**Your objective**
The entire listing, reproduced exactly and stripped of images, is the expected output.

**Data**
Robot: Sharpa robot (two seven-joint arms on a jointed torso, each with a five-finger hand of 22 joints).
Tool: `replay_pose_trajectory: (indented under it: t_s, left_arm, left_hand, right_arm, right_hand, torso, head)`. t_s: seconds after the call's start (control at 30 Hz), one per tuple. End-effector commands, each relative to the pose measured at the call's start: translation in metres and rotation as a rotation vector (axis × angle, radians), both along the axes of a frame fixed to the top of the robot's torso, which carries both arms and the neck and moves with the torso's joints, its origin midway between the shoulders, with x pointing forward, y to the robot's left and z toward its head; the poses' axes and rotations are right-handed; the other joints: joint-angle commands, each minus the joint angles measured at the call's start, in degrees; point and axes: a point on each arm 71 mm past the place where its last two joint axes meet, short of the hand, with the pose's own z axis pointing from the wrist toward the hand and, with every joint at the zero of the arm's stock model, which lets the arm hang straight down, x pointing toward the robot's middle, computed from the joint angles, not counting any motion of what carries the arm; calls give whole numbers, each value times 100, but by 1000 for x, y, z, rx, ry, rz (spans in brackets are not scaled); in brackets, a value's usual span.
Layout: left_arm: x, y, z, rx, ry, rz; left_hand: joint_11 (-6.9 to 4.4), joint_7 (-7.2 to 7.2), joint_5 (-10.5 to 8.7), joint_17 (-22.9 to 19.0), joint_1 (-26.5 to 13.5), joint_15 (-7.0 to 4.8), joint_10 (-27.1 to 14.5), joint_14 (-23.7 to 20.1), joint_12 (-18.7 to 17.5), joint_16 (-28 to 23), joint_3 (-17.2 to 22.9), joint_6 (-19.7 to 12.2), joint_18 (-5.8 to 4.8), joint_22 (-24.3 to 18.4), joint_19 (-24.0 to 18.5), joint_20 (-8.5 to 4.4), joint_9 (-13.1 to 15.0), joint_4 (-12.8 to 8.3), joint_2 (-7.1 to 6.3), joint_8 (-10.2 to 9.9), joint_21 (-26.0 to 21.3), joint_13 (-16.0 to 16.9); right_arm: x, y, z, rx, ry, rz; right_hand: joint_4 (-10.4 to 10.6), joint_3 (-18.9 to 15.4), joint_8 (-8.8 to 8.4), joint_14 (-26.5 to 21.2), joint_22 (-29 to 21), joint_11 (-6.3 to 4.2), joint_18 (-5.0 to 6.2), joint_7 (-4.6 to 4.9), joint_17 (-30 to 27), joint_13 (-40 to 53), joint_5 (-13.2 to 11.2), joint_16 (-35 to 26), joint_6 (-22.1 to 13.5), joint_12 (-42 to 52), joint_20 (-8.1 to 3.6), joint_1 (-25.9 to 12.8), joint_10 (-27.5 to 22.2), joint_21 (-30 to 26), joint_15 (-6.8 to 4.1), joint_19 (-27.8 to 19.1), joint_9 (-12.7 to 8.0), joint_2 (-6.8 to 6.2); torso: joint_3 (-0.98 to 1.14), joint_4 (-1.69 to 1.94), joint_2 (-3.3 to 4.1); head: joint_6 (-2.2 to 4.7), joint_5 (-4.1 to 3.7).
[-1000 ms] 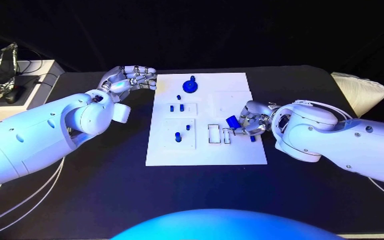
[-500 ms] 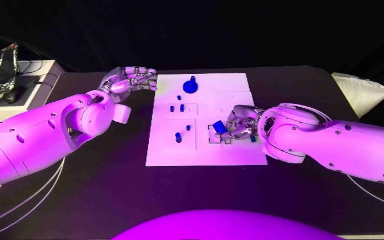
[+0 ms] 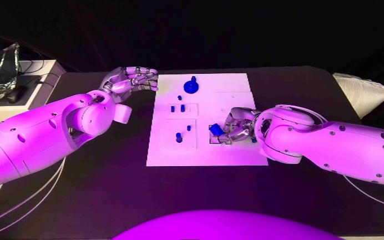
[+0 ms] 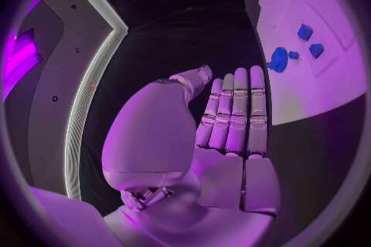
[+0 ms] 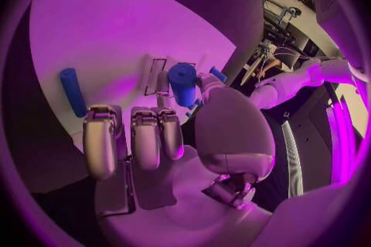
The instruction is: Assemble the parts on the task board
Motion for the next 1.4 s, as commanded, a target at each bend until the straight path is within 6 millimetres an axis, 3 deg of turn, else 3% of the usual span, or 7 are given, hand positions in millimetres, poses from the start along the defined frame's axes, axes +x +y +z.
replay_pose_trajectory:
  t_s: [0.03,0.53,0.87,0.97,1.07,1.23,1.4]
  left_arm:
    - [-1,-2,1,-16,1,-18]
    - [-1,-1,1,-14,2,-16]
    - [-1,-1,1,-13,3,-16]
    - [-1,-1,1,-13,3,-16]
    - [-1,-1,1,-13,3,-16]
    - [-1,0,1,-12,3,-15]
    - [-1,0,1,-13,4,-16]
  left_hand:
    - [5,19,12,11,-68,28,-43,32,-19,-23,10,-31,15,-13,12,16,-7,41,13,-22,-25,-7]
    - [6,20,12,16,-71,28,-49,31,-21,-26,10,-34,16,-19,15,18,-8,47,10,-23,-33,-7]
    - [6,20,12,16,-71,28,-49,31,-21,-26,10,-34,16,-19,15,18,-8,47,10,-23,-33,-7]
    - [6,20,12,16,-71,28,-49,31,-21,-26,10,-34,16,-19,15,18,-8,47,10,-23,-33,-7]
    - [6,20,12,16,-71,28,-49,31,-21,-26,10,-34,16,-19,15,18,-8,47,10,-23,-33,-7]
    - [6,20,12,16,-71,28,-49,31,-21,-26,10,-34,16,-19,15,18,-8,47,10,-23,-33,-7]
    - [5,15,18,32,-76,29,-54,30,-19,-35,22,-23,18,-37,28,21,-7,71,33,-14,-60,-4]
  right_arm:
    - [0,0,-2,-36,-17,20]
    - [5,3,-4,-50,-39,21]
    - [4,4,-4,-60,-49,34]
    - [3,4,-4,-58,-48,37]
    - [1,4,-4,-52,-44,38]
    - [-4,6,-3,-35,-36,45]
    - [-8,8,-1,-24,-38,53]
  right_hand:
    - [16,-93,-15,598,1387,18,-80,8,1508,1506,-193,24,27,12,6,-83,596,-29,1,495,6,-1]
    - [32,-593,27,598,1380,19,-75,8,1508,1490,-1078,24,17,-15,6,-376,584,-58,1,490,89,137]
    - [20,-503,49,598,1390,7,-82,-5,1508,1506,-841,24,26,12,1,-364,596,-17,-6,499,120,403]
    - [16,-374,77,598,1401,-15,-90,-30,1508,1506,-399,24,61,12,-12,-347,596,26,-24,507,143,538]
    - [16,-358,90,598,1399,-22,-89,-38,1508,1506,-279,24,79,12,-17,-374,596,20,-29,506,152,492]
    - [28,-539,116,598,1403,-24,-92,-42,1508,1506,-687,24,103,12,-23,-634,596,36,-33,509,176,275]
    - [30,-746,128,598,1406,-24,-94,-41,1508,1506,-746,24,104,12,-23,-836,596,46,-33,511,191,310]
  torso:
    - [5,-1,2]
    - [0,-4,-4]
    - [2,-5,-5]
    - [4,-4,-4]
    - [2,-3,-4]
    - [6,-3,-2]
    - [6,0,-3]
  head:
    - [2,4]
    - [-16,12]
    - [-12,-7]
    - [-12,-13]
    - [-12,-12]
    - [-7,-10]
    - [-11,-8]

**Written response**
Robot: Sharpa robot (two seven-joint arms on a jointed torso, each with a five-finger hand of 22 joints).
Tool: `replay_pose_trajectory: (indented under it: t_s, left_arm, left_hand, right_arm, right_hand, torso, head)`. t_s: seconds after the call's start (control at 30 Hz), one per tuple. End-effector commands, each relative to the pose measured at the call's start: translation in metres and rotation as a rotation vector (axis × angle, radians), both along the axes of a frame fixed to the top of the robot's torso, which carries both arms and the neck and moves with the torso's joints, its origin midway between the shoulders, with x pointing forward, y to the robot's left and z toward its head; the poses' axes and rotations are right-handed; the other joints: joint-angle commands, each minus the joint angles measured at the call's start, in degrees; point and axes: a point on each arm 71 mm past the place where its last two joint axes meet, short of the hand, with the pose's own z axis pointing from the wrist toward the hand and, with every joint at the zero of the arm's stock model, which lets the arm hang straight down, x pointing toward the robot's middle, computed from the joint angles, not counting any motion of what carries the arm; calls give whole numbers, each value times 100, but by 1000 for x, y, z, rx, ry, rz (spans in brackets are not scaled); in brackets, a value's usual span.
Layout: left_arm: x, y, z, rx, ry, rz; left_hand: joint_11 (-6.9 to 4.4), joint_7 (-7.2 to 7.2), joint_5 (-10.5 to 8.7), joint_17 (-22.9 to 19.0), joint_1 (-26.5 to 13.5), joint_15 (-7.0 to 4.8), joint_10 (-27.1 to 14.5), joint_14 (-23.7 to 20.1), joint_12 (-18.7 to 17.5), joint_16 (-28 to 23), joint_3 (-17.2 to 22.9), joint_6 (-19.7 to 12.2), joint_18 (-5.8 to 4.8), joint_22 (-24.3 to 18.4), joint_19 (-24.0 to 18.5), joint_20 (-8.5 to 4.4), joint_9 (-13.1 to 15.0), joint_4 (-12.8 to 8.3), joint_2 (-7.1 to 6.3), joint_8 (-10.2 to 9.9), joint_21 (-26.0 to 21.3), joint_13 (-16.0 to 16.9); right_arm: x, y, z, rx, ry, rz; right_hand: joint_4 (-10.4 to 10.6), joint_3 (-18.9 to 15.4), joint_8 (-8.8 to 8.4), joint_14 (-26.5 to 21.2), joint_22 (-29 to 21), joint_11 (-6.3 to 4.2), joint_18 (-5.0 to 6.2), joint_7 (-4.6 to 4.9), joint_17 (-30 to 27), joint_13 (-40 to 53), joint_5 (-13.2 to 11.2), joint_16 (-35 to 26), joint_6 (-22.1 to 13.5), joint_12 (-42 to 52), joint_20 (-8.1 to 3.6), joint_1 (-25.9 to 12.8), joint_10 (-27.5 to 22.2), joint_21 (-30 to 26), joint_15 (-6.8 to 4.1), joint_19 (-27.8 to 19.1), joint_9 (-12.7 to 8.0), joint_2 (-6.8 to 6.2); torso: joint_3 (-0.98 to 1.14), joint_4 (-1.69 to 1.94), joint_2 (-3.3 to 4.1); head: joint_6 (-2.2 to 4.7), joint_5 (-4.1 to 3.7).
[-1000 ms] 
[-500 ms] 
[+0 ms] 
[+0 ms] 
[+0 ms] 
The instruction is: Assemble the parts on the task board
Motion for the next 1.4 s, as commanded, a target at each bend until the straight path is within 6 millimetres an axis, 3 deg of turn, else 3% of the usual span, or 7 are given, hand positions in millimetres, poses from the start along the defined frame's axes, axes +x +y +z.
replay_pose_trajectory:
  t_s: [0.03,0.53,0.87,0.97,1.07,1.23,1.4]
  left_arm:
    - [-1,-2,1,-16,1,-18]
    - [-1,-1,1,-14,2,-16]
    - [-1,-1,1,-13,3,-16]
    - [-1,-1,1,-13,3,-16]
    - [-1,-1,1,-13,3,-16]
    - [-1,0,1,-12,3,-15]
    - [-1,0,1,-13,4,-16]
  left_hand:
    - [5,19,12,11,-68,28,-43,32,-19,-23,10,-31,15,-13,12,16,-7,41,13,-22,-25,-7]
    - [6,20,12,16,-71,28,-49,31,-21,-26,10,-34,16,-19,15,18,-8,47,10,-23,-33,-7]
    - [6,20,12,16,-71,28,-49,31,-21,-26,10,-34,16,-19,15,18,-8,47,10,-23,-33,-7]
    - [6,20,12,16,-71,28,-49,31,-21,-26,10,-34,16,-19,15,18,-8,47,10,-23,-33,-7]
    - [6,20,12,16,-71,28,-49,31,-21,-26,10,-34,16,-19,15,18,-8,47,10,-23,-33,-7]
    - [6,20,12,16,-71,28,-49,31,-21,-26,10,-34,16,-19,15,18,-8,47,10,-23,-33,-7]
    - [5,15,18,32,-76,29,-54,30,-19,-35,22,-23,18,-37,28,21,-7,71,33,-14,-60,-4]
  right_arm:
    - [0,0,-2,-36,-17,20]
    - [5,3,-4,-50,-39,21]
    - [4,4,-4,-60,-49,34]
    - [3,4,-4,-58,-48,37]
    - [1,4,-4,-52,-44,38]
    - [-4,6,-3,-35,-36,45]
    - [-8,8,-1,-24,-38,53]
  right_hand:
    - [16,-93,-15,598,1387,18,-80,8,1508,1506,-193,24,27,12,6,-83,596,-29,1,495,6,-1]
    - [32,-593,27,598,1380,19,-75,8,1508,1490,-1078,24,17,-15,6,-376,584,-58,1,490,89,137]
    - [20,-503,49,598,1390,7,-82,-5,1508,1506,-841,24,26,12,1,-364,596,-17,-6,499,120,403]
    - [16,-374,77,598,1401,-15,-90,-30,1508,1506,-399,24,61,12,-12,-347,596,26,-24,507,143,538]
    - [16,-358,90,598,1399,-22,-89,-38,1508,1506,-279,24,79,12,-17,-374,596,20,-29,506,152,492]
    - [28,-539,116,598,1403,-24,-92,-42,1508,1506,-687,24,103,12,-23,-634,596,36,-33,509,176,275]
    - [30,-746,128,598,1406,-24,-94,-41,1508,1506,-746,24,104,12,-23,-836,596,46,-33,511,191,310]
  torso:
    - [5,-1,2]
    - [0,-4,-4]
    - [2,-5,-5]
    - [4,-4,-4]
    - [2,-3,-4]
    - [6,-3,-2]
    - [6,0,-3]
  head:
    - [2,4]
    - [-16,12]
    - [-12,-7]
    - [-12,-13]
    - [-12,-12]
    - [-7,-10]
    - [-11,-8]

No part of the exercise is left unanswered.